Living Large can be so easy with a few tweaks from the norm!


Tuesday, August 15, 2017

Southern Hospitality


Y'all Are Gay?  How I Made It Out of Texas Alive - StacySaysIt - Stacy Snyder
The South.  Never had I really spent much time there, outside of coastal vacation spots.  Maybe, subconsciously I knew there wasn’t anything there for me.

Four years into living in Texas, residing in a north Dallas suburb with an above-average median income, an over-the-top approach toward lifestyle spending, deference to giving children whatever they want, and ignorance toward diversity, I was ready to get back to reality.  I didn’t want to “start working on it” or “get the ball rolling.”  I wanted to run like hell back to a city, a real metropolis with diversity and multi-cultural dynamics.  

My girlfriend, Katie, and I moved ourselves, our infant daughter, Isabelle, and golden retriever, Hoosier, from Chicago to the Dallas area in the early summer of 2004. No matter how I phrased it (partner, girlfriend, life-partner, lover, domestic partner, etc.) no one in Texas could understand our relationship.  

Nine times out of ten, southern folks would say, “Nice to meet you.  Now who is your husband?”  

After introducing her or telling them about my girlfriend, they’d smile, and then ask, “But who is your husband?”

Sometimes I’d get questioned two or three times for clarification, and then when they finally showed a morsel of understanding, they were speechless.  Occasionally we got people who never understood at all and ended up calling us sisters.  Then there’s the parent at our daughter’s school who always referred to me as “that other woman who says she’s Isabelle’s mom.”

Even though our friends and family from Chicago and San Francisco told us we were crazy and we had no idea what we were getting ourselves into, when we moved we were still shocked at the lack of understanding regarding our relationship from our new neighbors, co-workers, and the general public at large in Texas.  Both Katie and I had lived in various cities around the country (Indianapolis, Chicago, Washington D.C., San Francisco, Portland) and had thought nothing of picking up and moving again, even though we each had spent more than a decade in Chicago.  I'm a Midwest girl from Indiana and Katie was raised in the San Francisco Bay Area.  Our acquaintances warned us about discrimination, hate crimes, good ol’ boys, and other roadblocks holding up our success in the red state, but we truly were not worried in the least bit.  

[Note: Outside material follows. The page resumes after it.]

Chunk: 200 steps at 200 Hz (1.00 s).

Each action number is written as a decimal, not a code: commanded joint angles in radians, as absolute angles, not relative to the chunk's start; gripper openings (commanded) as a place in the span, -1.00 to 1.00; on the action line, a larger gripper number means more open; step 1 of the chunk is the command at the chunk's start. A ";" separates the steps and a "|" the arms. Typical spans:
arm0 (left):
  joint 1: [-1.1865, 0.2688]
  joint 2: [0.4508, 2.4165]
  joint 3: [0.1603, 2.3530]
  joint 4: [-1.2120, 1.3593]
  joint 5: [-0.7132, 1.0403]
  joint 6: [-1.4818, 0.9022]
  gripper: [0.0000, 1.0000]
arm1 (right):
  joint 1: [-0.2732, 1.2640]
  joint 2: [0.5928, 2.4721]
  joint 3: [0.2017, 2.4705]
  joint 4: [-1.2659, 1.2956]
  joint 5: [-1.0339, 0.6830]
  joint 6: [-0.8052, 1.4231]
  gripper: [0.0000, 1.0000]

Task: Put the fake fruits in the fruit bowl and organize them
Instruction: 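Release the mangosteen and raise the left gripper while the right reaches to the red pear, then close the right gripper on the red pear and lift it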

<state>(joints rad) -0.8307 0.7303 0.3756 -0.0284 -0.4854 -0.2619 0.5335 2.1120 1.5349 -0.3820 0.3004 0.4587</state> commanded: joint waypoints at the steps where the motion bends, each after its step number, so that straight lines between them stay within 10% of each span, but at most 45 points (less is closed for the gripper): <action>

After all, it’s part of the United States, right?  Texas isn’t a third world country or a dictatorship…..it was just another state….just another state of its own that we quickly found out operated like its own country (or continent for that matter) and actually had a huge following of residents who whole-heartedly were prepared to secede from the union of the United States!

I had moments of feeling comfortable in my surroundings in Texas, but they were pretty far and few between.  The original transition to Dallas brought about the desire to sample the local scenery, from mechanical bull-riding at the famous Gilley’s, to concerts and two-stepping at Billy Bob’s in Ft. Worth.  Texas and The South in general, would throw me these little nuggets of exclusivity every so often that I cherished.  I wouldn’t trade in those experiences for anything:  to wear a cowboy hat with your swimsuit, to jack your hair up sky-high and paint yourself for the back row just to go to the grocery store, or to pair cowboy boots with your cute little dress.  It felt a little like fitting in, but only cosmetically, as you’d still have to drive home on the George Bush Turnpike and pass the anti-gay marriage signs posted in your neighbor’s yard at election time.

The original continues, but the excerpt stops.